Tutorial 4 Flashcards
What is a key control in the credit approval process?
- new customers undergo credit checks
- limits are approved by the credit controller
- Audit test: inspect customer files for evidence of credit checks and system-applied limits
What control ensures goods are correctly packed and verified?
- goods are double-checked against the dispatch note by a second staff member
- audit test: examine signed dispatch notes confirming this second check occurred
What control confirms delivery to the customer?
- customers sign and return a copy of the dispatch note as proof of delivery
- audit test: inspect retained signed copies of dispatch notes for confirmation
How can companies ensure only dispatched goods are invoiced?

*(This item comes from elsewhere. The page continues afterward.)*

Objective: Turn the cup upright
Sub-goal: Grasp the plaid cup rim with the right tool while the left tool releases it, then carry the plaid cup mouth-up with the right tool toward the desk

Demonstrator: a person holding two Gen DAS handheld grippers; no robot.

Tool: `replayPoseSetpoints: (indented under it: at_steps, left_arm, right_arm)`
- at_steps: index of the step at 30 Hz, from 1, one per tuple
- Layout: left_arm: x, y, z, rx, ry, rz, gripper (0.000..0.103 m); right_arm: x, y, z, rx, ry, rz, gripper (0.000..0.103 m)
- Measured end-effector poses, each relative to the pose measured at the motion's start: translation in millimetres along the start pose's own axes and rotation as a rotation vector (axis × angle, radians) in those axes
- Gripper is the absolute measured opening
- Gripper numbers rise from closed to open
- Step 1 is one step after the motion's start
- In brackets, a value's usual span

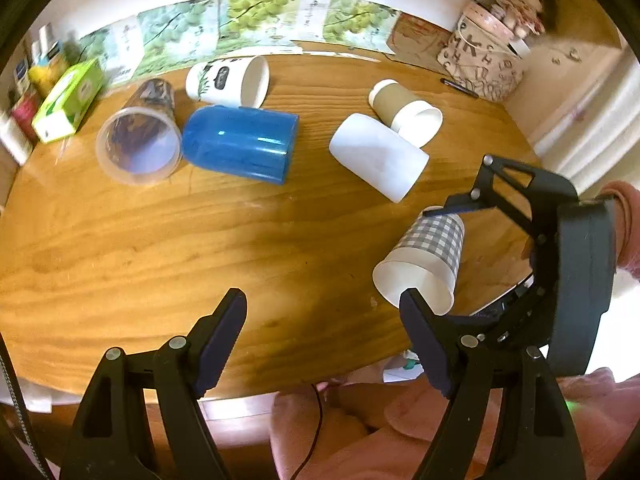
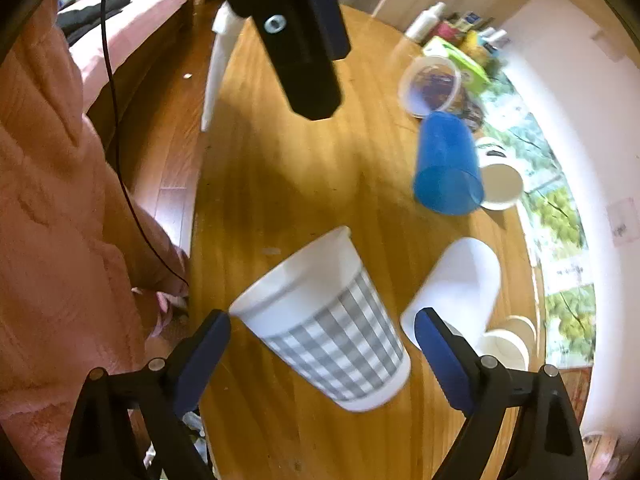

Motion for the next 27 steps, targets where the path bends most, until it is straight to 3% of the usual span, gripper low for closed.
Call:
replayPoseSetpoints:
  at_steps: [11, 17, 21, 27]
  left_arm:
    - [-7, 2, 3, -0.077, 0.016, -0.022, 0.082]
    - [-13, 1, 7, -0.095, 0.015, -0.045, 0.082]
    - [-18, -2, 17, -0.149, 0.014, -0.064, 0.082]
    - [-25, -4, 29, -0.216, 0.01, -0.09, 0.082]
  right_arm:
    - [20, -6, 12, -0.107, 0.001, 0.068, 0.084]
    - [17, -10, 9, -0.076, -0.007, 0.054, 0.083]
    - [11, -16, 2, 0.03, -0.031, 0.006, 0.082]
    - [-3, -27, -21, 0.319, -0.059, -0.136, 0.082]
Point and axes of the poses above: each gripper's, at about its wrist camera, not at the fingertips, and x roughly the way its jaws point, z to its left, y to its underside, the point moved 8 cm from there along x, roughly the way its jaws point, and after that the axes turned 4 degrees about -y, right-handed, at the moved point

- invoices are generated directly from dispatch notes
- audit test: match invoices to dispatch notes and verify pricing accuracy
What control prevents unauthorised pricing or discount changes?
- system access is restricted
- discounts must be formally approved
- audit test: attempt to process unauthorised changes (with permission) and review access controls
How can receivables be monitored effectively?
- regular reviews of the ledger, credit balances and issuing customer statements
- audit test: look for manager sign-offs and evidence of monthly statements
How should segregation of duties be applied in cash receipts?
- counting, recording and reconciling should be performed by different individuals
- Audit test: observe the cash handling process and verify role separation
What is a control deficiency in customer credit management?
- credit checks are not regularly updated for existing customers
- FIX: Implement periodic re-assessments for all active credit accounts
What is a weakness related to inventory and sales orders?
- goods availability is not confirmed before order acceptance
- FIX: require real-time inventory checks before processing sales
What’s the issue with timing of credit checks?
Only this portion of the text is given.